Otro monje descendió la escalera que conducía a la mazmorra, con un cuerpo envuelto en un sudario de lino cargado sobre el hombro. Arrojó el cadáver al suelo, y luego se retiró la capucha.
—¡Philip!
La rodeó con sus brazos.
—¿Ves? No estoy muerto. Ninguna flecha se ha interpuesto en mi camino. Tus sueños sólo eran sueños. —La cargó en brazos—. Salgamos de aquí —le dijo a Simon.
Simon se agachó hacia el cuerpo de la prostituta y retiró su sudario. Ahora Gilles tendría el cuerpo de una mujer en la mazmorra, en caso de que alguna vez recordase que había una mujer allí; Ganach había ganado la soldada de dos meses en una sola noche y la joven muerta su absolución. El interés de todos estaba servido.
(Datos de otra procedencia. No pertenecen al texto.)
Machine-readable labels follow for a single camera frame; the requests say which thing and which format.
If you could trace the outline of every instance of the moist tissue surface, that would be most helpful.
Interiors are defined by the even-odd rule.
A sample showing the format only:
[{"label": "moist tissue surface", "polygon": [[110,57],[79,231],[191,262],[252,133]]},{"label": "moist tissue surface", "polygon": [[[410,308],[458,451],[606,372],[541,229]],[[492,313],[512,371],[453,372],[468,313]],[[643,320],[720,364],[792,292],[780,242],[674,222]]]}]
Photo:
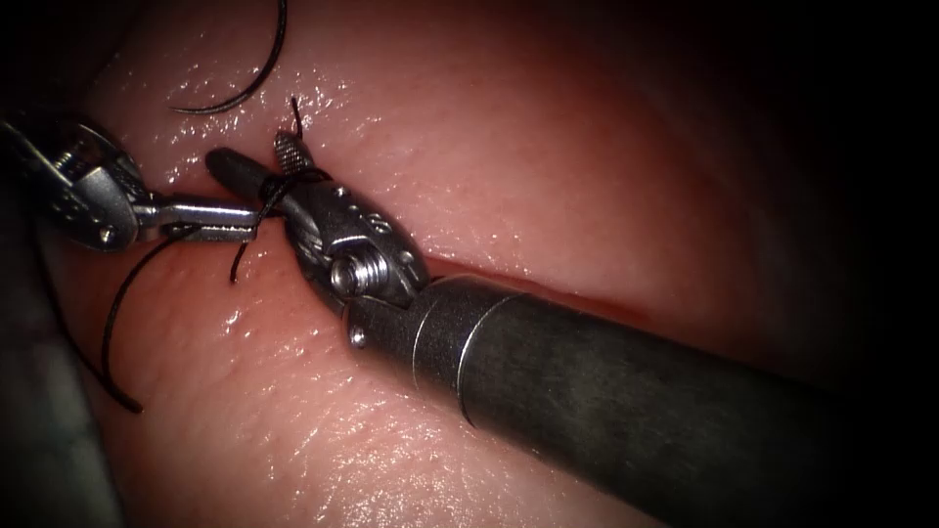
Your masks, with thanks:
[{"label": "moist tissue surface", "polygon": [[[783,221],[797,190],[752,154],[733,94],[715,97],[679,51],[650,56],[639,31],[604,54],[577,36],[602,30],[589,21],[531,13],[292,2],[261,90],[191,116],[167,107],[217,103],[255,76],[275,2],[160,3],[86,109],[152,189],[226,196],[204,154],[226,146],[272,164],[296,96],[319,164],[427,257],[784,374],[834,369],[808,346],[839,331],[813,314],[838,312],[814,282],[810,242]],[[148,248],[96,254],[55,236],[45,248],[69,327],[96,355],[115,289]],[[178,244],[130,289],[113,370],[143,415],[89,386],[134,524],[654,524],[359,365],[280,220],[262,226],[232,286],[235,250]]]}]

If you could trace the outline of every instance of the metal shaft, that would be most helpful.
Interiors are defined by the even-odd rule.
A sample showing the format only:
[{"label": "metal shaft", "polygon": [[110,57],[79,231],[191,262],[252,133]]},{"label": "metal shaft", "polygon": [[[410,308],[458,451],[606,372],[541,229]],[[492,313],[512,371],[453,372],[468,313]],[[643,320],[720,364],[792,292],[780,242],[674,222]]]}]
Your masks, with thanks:
[{"label": "metal shaft", "polygon": [[714,355],[461,276],[351,300],[353,344],[473,425],[675,525],[836,521],[841,406]]}]

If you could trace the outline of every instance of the screw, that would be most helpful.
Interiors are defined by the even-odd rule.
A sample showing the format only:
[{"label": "screw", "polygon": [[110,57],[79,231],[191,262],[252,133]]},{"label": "screw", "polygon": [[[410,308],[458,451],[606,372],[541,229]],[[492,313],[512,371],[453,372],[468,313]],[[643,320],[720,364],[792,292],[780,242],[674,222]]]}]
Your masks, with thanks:
[{"label": "screw", "polygon": [[388,265],[374,250],[360,250],[337,257],[330,269],[330,283],[339,296],[367,295],[388,280]]},{"label": "screw", "polygon": [[330,281],[335,291],[343,297],[351,297],[359,285],[355,276],[355,262],[348,258],[338,258],[333,261],[330,271]]},{"label": "screw", "polygon": [[109,243],[114,238],[114,228],[105,226],[98,232],[98,236],[101,237],[101,242]]},{"label": "screw", "polygon": [[365,348],[365,331],[361,327],[352,327],[349,329],[349,342],[355,348]]}]
El frío era tan atroz que dolían hasta los huesos; Philip percibió el olor del humo de la leña y del estiércol, y hasta el fuerte hedor que despedían los caballos cuando pasaban demasiado tiempo en el establo. Se mantuvo en las sombras, lejos de la vista de los vigilantes nocturnos. El mozo de cuadras dio un respingo cuando los oyó, pero Simon le dio unas monedas y le dijo que siguiese durmiendo.
Loup estaba a la espera y surgió repentinamente de entre las sombras, siguiéndoles los talones.
—¿Adónde vamos? —quiso saber.
—Ya lo verás.
—¿Qué hace éste aquí? —preguntó Simon—. No hay caballo para él.
—No lo necesita. Puede cabalgar conmigo.
Philip abrió la reja.
Simon levantó la antorcha, encontró la entrada del túnel y procedió a descender. Debían darse prisa, por si el mozo de cuadras decidía dar la voz de alarma.
—¿Vamos a vuestro castillo de Borgoña? —preguntó Loup.
—No, no podemos volver allí, muchacho.
—¿Por qué no?
—Después de esto, te aseguro que la Iglesia no me perdonará.
—¿Entonces qué haréis?
—Me convertiré en un faidit, supongo. Iré a Cataluña. Siempre puedo encontrar un empleo como soldado en alguna parte.
—¿De veras dejaréis que se queden vuestro castillo y vuestras tierras? ¿Por esta mujer? ¿Es eso lo que me ofrecéis? ¿La misma vida que llevaba antes?
—No te abandonaré, Loup, te doy mi palabra. Te debo la vida. Pero no te prometí que vivirías en un castillo, lo único que te prometí fue que no te iba a abandonar.
Loup guardó silencio. En un momento estaba allí, caminando junto a ellos en la oscuridad, y al momento siguiente se había ido.
Había dos caballos aguardándolos en la cueva. Se mostraban inquietos, y su aliento formaba nubes espesas.
Philip ayudó a Fabricia a subir a uno de los caballos:
—¿Sólo dos monturas? —le dijo a Simon—. ¿No venís con nosotros?
—Soy un sacerdote, he dedicado mi vida a lo divino. ¿Adónde iría?
—El chico va a hablar. Os traicionará.
—Si voy a ser castigado, al menos esta vez lo haré como un hombre, y no como medio.
—¿De qué estáis hablando?
—Que os lo cuente ella —replicó Simon—. Ahora marchad, antes de que alguien haga correr la voz de alarma.
Fabricia le tendió una mano; Simon la tomó y besó sus dedos.
—Id con Dios —dijo Simon.
Philip saltó al otro caballo y lo espoleó para que comenzase a andar. El viento gemía en la boca de la caverna, transportando ráfagas de hielo.
—Adiós, sacerdote —se despidió Philip.
—Dieu vos benesiga —murmuró Simon, y desapareció en la oscuridad.